[TASK INPUTS]
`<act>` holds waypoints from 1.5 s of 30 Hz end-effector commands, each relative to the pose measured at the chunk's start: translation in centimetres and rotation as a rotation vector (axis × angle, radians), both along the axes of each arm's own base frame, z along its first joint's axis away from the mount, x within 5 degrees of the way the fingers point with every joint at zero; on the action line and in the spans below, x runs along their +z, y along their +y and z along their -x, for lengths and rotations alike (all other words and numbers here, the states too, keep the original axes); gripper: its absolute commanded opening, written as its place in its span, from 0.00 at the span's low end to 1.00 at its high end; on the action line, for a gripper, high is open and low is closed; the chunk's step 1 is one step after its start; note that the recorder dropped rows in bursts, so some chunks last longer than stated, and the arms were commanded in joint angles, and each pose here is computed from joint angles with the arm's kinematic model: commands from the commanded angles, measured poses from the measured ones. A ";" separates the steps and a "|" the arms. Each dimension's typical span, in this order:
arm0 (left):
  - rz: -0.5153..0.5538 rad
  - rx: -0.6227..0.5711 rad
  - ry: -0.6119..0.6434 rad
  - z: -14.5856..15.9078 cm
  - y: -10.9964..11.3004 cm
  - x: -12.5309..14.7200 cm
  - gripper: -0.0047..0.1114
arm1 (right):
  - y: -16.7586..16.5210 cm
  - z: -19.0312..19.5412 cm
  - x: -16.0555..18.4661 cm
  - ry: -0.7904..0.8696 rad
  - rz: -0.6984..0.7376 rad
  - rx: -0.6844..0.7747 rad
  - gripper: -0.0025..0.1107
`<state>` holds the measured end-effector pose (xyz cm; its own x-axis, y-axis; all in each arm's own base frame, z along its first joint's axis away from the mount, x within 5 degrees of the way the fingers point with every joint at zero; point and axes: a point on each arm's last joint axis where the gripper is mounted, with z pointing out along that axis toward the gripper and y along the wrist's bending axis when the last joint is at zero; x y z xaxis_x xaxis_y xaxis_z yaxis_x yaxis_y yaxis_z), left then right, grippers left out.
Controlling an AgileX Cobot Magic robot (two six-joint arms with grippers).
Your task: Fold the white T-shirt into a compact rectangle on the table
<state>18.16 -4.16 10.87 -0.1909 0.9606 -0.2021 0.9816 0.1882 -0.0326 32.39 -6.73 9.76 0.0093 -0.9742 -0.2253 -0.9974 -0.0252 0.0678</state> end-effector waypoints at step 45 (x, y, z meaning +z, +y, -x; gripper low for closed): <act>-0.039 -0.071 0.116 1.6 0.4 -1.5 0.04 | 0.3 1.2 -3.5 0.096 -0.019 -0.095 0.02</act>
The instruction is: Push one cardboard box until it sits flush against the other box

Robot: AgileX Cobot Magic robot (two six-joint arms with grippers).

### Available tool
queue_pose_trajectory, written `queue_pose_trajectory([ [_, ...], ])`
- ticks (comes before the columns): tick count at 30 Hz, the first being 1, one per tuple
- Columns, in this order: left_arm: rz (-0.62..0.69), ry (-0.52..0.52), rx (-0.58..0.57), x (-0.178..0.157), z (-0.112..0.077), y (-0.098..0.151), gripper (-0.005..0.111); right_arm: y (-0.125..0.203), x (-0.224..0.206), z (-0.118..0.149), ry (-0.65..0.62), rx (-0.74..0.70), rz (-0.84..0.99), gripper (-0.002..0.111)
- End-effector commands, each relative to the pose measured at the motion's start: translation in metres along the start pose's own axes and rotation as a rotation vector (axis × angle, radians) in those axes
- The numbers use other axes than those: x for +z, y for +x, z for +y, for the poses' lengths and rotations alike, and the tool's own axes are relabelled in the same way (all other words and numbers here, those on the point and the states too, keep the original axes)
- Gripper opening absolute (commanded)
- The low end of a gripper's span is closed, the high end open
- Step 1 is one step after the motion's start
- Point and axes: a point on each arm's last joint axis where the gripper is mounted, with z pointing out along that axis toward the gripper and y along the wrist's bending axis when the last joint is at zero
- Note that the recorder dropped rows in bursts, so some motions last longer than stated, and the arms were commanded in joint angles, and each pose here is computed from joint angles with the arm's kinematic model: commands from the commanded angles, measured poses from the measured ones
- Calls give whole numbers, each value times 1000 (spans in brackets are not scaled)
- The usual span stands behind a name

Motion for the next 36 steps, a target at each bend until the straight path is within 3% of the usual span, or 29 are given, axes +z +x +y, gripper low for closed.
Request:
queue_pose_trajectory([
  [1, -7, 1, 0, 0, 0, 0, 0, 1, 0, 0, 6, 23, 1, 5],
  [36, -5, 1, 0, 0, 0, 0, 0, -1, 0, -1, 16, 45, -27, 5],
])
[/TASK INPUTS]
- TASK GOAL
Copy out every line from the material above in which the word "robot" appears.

- SOLUTION TO THIS TASK
Controlling an AgileX Cobot Magic robot (two six-joint arms with grippers).
Robot: AgileX Cobot Magic robot (two six-joint arms with grippers).

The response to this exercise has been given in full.